Tracked as CVE-2022-34689, this security flaw was patched with security updates released in August 2022, but Microsoft only made it public in October when the advisory was released. for the first time.

“An attacker could manipulate an existing public x.509 certificate to impersonate it and perform actions such as authentication or code signing as the targeted certificate,” Microsoft said. Explain.

Unauthenticated attackers can exploit this bug (marked by Redmond as critical) in low complexity attacks.

Today, security researchers from cloud security company Akamai published a proof of concept (PoC) operate and shared an OSQuery to help defenders detect versions of the CryptoAPI library vulnerable to attack.

“We have been looking for apps in the wild that use CryptoAPI in a way that is vulnerable to this spoofing attack.
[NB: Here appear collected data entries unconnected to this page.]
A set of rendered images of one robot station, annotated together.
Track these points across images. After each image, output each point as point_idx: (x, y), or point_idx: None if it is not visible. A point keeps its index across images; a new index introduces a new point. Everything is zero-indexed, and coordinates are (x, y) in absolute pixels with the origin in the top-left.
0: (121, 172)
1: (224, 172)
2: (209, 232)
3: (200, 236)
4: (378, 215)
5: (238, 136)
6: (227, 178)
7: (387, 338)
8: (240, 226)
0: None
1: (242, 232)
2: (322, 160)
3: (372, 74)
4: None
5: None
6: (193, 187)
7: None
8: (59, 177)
So far we have found that older versions of Chrome (v48 and earlier) and apps based on Chromium can be exploited”, the researchers said.

“We believe there are more vulnerable targets in the wild and our research is still ongoing. We have found that less than 1% of visible devices in data centers are patched, leaving others unprotected against the attack. exploitation of this vulnerability.”
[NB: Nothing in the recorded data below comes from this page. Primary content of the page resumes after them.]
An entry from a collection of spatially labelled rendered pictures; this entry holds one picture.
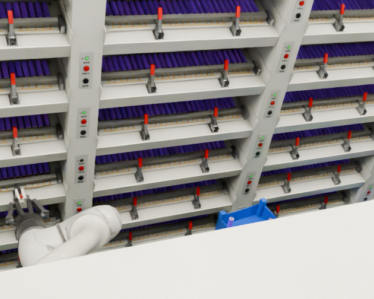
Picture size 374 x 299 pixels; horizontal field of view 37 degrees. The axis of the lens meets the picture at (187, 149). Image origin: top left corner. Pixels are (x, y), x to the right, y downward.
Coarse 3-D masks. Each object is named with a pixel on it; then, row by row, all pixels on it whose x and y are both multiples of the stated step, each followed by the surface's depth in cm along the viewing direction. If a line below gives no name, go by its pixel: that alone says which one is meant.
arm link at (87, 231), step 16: (96, 208) 156; (112, 208) 157; (64, 224) 154; (80, 224) 149; (96, 224) 149; (112, 224) 154; (80, 240) 136; (96, 240) 142; (48, 256) 126; (64, 256) 128
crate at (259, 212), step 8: (264, 200) 205; (248, 208) 205; (256, 208) 208; (264, 208) 207; (224, 216) 196; (232, 216) 202; (240, 216) 205; (248, 216) 208; (256, 216) 209; (264, 216) 208; (272, 216) 203; (224, 224) 195; (240, 224) 204
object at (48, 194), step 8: (56, 168) 196; (56, 176) 196; (64, 176) 193; (32, 184) 193; (40, 184) 194; (64, 184) 194; (0, 192) 188; (8, 192) 189; (32, 192) 192; (40, 192) 192; (48, 192) 193; (56, 192) 194; (64, 192) 195; (0, 200) 187; (8, 200) 188; (40, 200) 191; (48, 200) 193; (56, 200) 195; (64, 200) 196; (0, 208) 187
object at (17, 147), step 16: (0, 128) 179; (16, 128) 174; (32, 128) 182; (48, 128) 183; (64, 128) 182; (0, 144) 177; (16, 144) 176; (32, 144) 181; (48, 144) 182; (64, 144) 184; (0, 160) 175; (16, 160) 177; (32, 160) 180; (48, 160) 183
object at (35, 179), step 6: (42, 174) 194; (48, 174) 194; (54, 174) 195; (6, 180) 189; (12, 180) 190; (18, 180) 190; (24, 180) 191; (30, 180) 191; (36, 180) 192; (42, 180) 194; (48, 180) 195; (0, 186) 188; (6, 186) 189; (12, 186) 190; (36, 186) 192
By exploiting this vulnerability, attackers can affect trust validation for HTTPS connections and signed executable code, files, or emails.

For example, hackers could take advantage of this vulnerability to sign malicious executables with a forged code-signing certificate, making the file appear to come from a trusted source.

As a result, targets would have no indication that the file is actually malicious, since the digital signature appears to be from a reputable and trustworthy provider.

If an attack using a CVE-2022-34689 exploit is successful, it could also provide attackers with the ability to perform man-in-the-middle attacks and decrypt confidential information about user logins to the software. affected, such as web browsers that use Windows’ CryptoAPI cryptography library.

“There is still a lot of code that uses this API and could be exposed to this vulnerability, warranting a patch even for discontinued versions of Windows, like Windows 7. We recommend that you patch your Windows servers and endpoints with the latest security patch released by Microsoft,” Akamai said.

“Another option for developers to mitigate this vulnerability is to use other WinAPIs to verify the validity of a certificate before using it, such as CertVerifyCertificateChainPolicy. Keep in mind that applications that do not use the caching of the final certificate are not vulnerable.”

The NSA reported another Windows CryptoAPI impersonation flaw (CVE-2020-0601) two years ago, with a much wider scope and affecting more potentially vulnerable targets.

PoC exploit code for the vulnerability, now known as CurveBallhas been released within 24 hours by the Swiss cybersecurity team Kudelski Security and security researcher Oliver Lyak.

At the time, CISA ordered federal agencies to fix all affected terminals within ten business days in its second Emergency directive.